## Problem description
Pull out every line in the data that has the string "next" in it.

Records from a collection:
——

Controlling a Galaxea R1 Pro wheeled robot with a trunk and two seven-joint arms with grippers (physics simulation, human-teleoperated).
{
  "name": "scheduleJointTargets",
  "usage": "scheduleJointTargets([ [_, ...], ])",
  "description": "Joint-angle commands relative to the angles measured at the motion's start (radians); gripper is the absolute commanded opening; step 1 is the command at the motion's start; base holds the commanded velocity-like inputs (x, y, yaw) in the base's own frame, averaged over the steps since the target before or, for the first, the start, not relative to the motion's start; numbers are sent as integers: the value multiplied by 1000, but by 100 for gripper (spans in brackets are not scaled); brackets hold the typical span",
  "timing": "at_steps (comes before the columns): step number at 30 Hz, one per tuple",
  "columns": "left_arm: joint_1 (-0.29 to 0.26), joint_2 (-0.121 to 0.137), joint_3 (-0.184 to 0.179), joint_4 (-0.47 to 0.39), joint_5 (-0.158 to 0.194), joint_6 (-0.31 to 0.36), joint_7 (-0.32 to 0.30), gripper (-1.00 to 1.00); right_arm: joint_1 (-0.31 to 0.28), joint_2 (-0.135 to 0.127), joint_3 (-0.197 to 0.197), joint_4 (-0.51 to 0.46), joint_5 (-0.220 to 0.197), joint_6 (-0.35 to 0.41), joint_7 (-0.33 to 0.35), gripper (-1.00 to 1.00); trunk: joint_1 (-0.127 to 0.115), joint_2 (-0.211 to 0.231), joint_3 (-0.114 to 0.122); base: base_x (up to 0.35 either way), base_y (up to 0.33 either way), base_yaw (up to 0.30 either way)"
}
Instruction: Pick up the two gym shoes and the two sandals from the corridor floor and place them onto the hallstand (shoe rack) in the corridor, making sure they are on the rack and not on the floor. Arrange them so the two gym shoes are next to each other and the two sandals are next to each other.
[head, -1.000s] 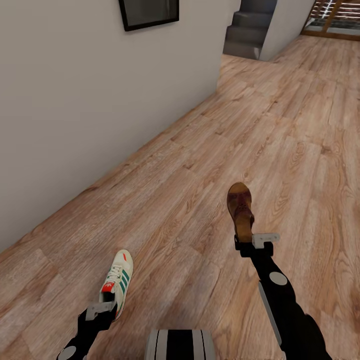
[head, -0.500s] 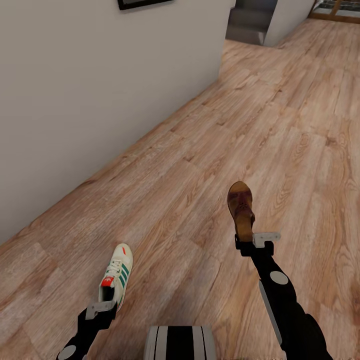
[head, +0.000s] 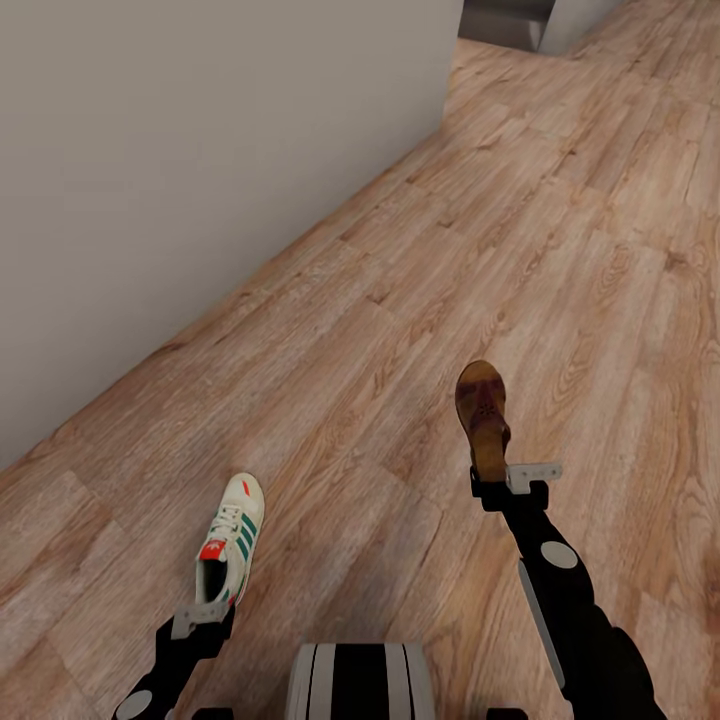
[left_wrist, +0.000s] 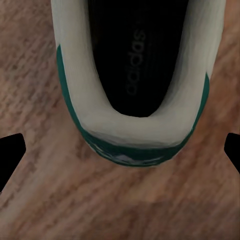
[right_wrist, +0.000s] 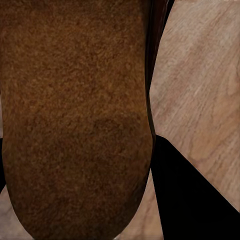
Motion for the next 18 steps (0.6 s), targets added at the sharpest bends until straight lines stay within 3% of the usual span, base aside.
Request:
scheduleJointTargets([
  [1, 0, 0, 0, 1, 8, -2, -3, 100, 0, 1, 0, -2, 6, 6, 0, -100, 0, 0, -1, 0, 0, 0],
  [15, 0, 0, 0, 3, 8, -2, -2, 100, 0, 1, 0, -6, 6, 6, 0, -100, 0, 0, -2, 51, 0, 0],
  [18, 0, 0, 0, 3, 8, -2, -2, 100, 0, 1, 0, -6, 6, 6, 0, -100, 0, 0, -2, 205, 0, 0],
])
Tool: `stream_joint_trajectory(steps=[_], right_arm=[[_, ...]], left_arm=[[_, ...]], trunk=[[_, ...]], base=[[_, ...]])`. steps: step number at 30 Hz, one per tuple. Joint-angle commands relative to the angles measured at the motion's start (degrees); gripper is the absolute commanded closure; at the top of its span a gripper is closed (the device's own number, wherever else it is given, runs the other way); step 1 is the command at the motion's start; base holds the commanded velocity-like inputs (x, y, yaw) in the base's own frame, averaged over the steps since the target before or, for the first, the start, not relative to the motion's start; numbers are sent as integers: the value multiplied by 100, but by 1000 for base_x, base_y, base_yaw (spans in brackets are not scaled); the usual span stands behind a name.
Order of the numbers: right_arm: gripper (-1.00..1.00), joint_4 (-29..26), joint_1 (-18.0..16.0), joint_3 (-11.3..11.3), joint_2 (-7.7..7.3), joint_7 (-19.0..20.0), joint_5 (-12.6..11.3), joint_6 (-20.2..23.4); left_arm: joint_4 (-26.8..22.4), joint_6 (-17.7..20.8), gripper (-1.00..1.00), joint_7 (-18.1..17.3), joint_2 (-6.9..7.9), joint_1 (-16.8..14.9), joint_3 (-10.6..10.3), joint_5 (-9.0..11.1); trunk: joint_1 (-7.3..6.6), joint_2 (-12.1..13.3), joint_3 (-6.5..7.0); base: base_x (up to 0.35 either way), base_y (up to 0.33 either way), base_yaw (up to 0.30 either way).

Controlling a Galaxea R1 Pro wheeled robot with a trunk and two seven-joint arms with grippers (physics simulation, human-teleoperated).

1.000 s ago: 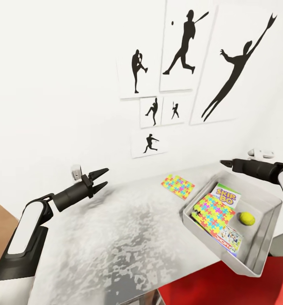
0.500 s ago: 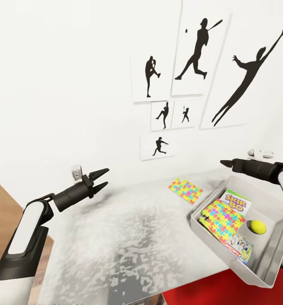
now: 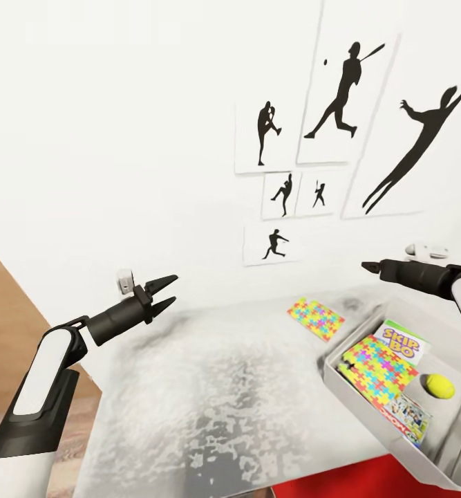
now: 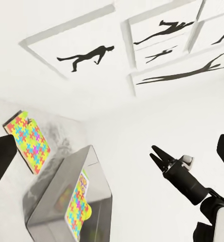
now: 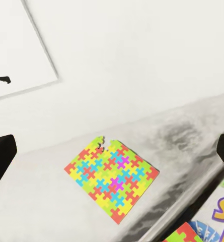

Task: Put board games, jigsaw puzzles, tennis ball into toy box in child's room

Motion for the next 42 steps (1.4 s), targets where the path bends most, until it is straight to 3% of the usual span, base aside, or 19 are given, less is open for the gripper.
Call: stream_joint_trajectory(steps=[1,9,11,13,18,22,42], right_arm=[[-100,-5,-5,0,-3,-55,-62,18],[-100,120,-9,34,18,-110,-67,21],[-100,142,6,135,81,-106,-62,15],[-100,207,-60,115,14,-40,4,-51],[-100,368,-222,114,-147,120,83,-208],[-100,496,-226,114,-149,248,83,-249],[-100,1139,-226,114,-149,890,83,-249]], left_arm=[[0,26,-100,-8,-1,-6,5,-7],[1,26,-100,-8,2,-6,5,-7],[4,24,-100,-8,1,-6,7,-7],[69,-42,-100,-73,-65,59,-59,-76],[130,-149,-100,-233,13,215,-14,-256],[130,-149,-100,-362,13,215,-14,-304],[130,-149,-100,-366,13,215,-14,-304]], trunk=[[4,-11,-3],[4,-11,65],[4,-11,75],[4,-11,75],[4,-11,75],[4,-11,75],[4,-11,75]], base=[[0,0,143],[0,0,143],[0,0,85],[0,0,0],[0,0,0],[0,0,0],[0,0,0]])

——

## Solved exercise
Instruction: Pick up the two gym shoes and the two sandals from the corridor floor and place them onto the hallstand (shoe rack) in the corridor, making sure they are on the rack and not on the floor. Arrange them so the two gym shoes are next to each other and the two sandals are next to each other.
Motion for the next 18 steps (0.6 s), targets added at the sharpest bends until straight lines stay within 3% of the usual span, base aside.
Motion for the next 42 steps (1.4 s), targets where the path bends most, until it is straight to 3% of the usual span, base aside, or 19 are given, less is open for the gripper.

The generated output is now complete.